= Caribbean Association for Feminist Research and Action =

Women's rights organization

The Caribbean Association for Feminist Research and Action (CAFRA) is a regional feminist network.

The Caribbean Association for Feminist Research and Action (CAFRA) is a nongovernmental organization that advocates for women's rights and empowerment in the Caribbean. The regional network, which serves as an umbrella organization for progressive feminist groups in over a dozen countries, is based in Castries, St. Lucia.

== History ==
CAFRA was founded in Barbados on 2 April 1985. Its founders included Peggy Antrobus, Joan French, Rawwida Baksh, Honor Ford-Smith, Sonia Cuales, and Rhoda Reddock. The organization was formed in response to both the wave of feminist activism in that period and the discomfort some women felt in the leftist political groups of the day. As one of the group's founders wrote in 2007: "While there was official acceptance of women’s equality in these organisations, they were in actuality patriarchal structures, with strict hierarchies and few women in leadership positions. Feminist-oriented ideas in these spaces were dismissed as ‘bourgeois,’ ‘foreign’ and, as a result, ‘irrelevant’ and potentially divisive."CAFRA was the first regional women's organization that called itself "feminist". Its most active period was the late 1980s and the 1990s, although it remains a significant player on women's issues in various Caribbean countries.

== Structure ==
CAFRA was based in Trinidad and Tobago for many years and is now based in St. Lucia. Though it is based in the English-speaking Caribbean, it covers all linguistic areas of the region; it is known as the Asociación Caribeña para la Investigación y Acción Feministas in Spanish and the Association Caraïbéenne pour la Recherche et l'Action Féministe in French.
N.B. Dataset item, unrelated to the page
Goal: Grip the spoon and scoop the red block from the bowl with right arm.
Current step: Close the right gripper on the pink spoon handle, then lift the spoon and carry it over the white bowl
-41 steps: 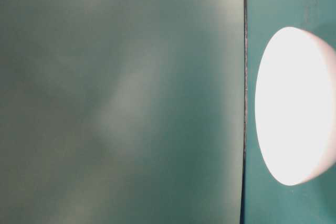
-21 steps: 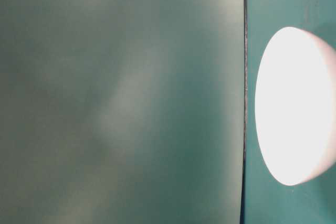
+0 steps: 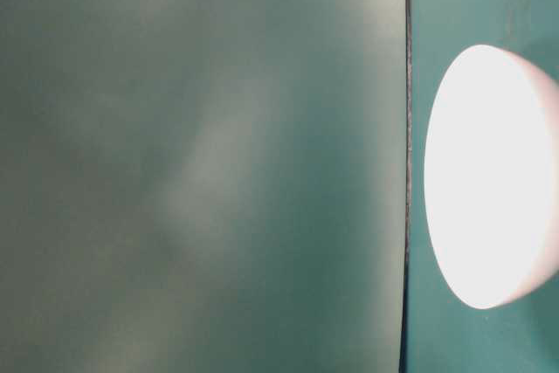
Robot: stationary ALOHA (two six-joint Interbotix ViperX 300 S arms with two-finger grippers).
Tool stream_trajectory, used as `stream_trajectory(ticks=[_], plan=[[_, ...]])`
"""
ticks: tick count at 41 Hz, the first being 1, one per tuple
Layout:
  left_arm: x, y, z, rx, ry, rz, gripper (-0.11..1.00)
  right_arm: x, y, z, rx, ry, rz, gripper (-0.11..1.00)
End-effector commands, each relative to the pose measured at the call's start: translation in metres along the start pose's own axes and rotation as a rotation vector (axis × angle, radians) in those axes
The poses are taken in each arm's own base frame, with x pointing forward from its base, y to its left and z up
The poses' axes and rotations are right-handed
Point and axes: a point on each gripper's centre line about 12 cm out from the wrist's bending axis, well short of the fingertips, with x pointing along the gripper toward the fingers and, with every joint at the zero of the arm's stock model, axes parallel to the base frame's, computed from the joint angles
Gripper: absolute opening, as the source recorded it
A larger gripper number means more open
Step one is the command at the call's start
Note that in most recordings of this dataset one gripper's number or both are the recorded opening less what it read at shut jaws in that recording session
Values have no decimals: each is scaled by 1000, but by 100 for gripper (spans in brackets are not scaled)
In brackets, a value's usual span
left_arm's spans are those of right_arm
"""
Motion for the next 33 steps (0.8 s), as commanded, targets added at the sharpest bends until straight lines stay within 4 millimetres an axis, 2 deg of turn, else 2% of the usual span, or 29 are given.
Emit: stream_trajectory(ticks=[1, 8, 13, 21, 33], plan=[[1, 1, 8, 3, -23, 3, 0, 1, 6, 12, 19, -56, 21, 24], [1, 0, 10, 3, -28, 1, 0, -1, 12, 32, 16, -132, 44, 24], [1, 0, 9, 3, -26, 1, 0, 0, 13, 54, 23, -186, 39, 24], [1, 0, 9, 5, -26, 2, 0, 4, 11, 85, 2, -180, 10, 24], [0, 0, 7, 5, -6, 1, 0, 1, -2, 146, -77, -194, -37, 24]])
The organization currently includes representatives from 17 constituencies: the Bahamas, Belize, Cuba, Dominica, the Dominican Republic, St. Lucia, Guadeloupe, Guyana, Haiti, Jamaica, Martinique, the Netherlands Antilles, Puerto Rico, St. Vincent, Suriname, Trinidad and Tobago, and the U.S Virgin Islands.

A general meeting is held every three years, with a regional committee and continuation committee that meet annually. It is overseen by a coordinator, of which there have been four in the history of the organization, beginning with Rawwida Baksh. The most recent coordinator is Flavia Cherry.

There is also a CAFRA Youth League, which has branches in various countries.

CAFRA's active membership has primarily been Afro-Caribbean, although its members have worked to include Indo-Caribbean and other perspectives.

== Work ==
CAFRA aims to promote women's ability to effect change in society, to fight oppression, and to "serve as facilitator of the regional women's movement."

Its work has included research and advocacy on violence against women, gender bias, women and the environment, women and agriculture, and women and the law. It has also advocated for sexual and reproductive health rights, although there were previously internal divisions on the issue, as well as LGBT rights. CAFRA has also run donation drives after natural disasters.

It previously published a bilingual magazine, CAFRA News, which launched in 1987.

The organization's cultural efforts include publishing Creation Fire: A CAFRA Anthology of Caribbean Women's Poetry, said to be the first anthology of poetry by Caribbean women, in 1990.